The United Nations and the African Union has disclosed that the Central African Republic has been in contact with warlord Joseph Kony and his Lord's Resistance Army fighters to urge them to surrender, but Kony's whereabouts are still unknown.

It would be recalled that Kony, who has been indicted for war crimes by the International Criminal Court in The Hague, waged a brutal guerrilla war against Ugandan government in the north of the country for nearly two decades, before fleeing with his fighters into the jungles of central Africa around 2005.

A 5,000-strong African Union Regional Task Force, supported by about 100 U.S. Special Forces, has been hunting Kony and his fighters.

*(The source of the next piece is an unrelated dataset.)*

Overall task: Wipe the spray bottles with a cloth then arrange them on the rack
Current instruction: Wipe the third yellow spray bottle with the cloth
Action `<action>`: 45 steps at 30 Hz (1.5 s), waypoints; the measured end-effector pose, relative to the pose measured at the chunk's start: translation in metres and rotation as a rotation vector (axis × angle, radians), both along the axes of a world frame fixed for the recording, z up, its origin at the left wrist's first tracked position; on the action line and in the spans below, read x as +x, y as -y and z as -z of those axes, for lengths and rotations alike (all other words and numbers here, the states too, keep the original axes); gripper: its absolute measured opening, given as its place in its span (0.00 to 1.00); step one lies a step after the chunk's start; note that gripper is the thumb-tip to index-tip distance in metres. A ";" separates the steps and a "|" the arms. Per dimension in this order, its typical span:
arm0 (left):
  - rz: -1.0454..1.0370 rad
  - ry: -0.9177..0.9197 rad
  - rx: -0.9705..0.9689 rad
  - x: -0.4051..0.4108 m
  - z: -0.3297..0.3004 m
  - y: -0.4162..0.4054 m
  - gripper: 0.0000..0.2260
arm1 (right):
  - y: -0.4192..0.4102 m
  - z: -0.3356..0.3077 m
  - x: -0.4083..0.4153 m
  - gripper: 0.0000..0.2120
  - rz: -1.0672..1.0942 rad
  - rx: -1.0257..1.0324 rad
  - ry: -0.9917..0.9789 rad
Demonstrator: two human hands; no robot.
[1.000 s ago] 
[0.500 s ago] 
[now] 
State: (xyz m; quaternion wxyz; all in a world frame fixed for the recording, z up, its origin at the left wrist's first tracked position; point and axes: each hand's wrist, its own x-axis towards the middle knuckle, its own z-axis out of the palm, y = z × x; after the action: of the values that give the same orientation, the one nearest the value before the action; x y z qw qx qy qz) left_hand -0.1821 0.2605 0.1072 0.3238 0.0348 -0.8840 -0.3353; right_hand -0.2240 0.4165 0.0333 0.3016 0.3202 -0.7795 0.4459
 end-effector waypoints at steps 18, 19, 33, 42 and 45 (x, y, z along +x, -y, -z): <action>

Most of them are thought to be hiding in jungles straddling the borders of Central African Republic, South Sudan and Democratic Republic of Congo.

The AU's special envoy on the LRA, Francisco Madeira, told the U.N. Security Council that the current military pressure has kept the LRA, including its leader Joseph Kony, on the run.

He noted that the heightened pressure forced the LRA to try his time-tested tricks of buying time by duping the CAR authorities into "negotiations" to purportedly allow Kony and his LRA to "surrender" and re-settle in Nzako, CAR adding that it has instead allow Kony use the negotiations as a window of opportunity to relocate many of his fighters to north-eastern CAR.

Madeira and the head of the U.N. Regional Office for Central Africa, Abou Moussa, who also briefed the council, said that Michel Djotodia, interim president of the virtually lawless Central African Republican, told them he had contacted Kony.

Djotodia became interim CAR president after northern Seleka rebels seized the capital, Bangui, in March and ousted President Francois Bozize. Since then the landlocked, nation of 4.6 million people has slipped into chaos.

Kony and his commanders are accused of abducting thousands of children throughout the region to use as fighters in a rebel army that earned a reputation for chopping off limbs as a form of discipline.

Military operations have degraded the LRA and limited it to pursuing survival tactics. However, recent attacks in South Sudan attributed to the LRA are a reminder that the group remains a serious and unpredictable threat to communities throughout the sub-region.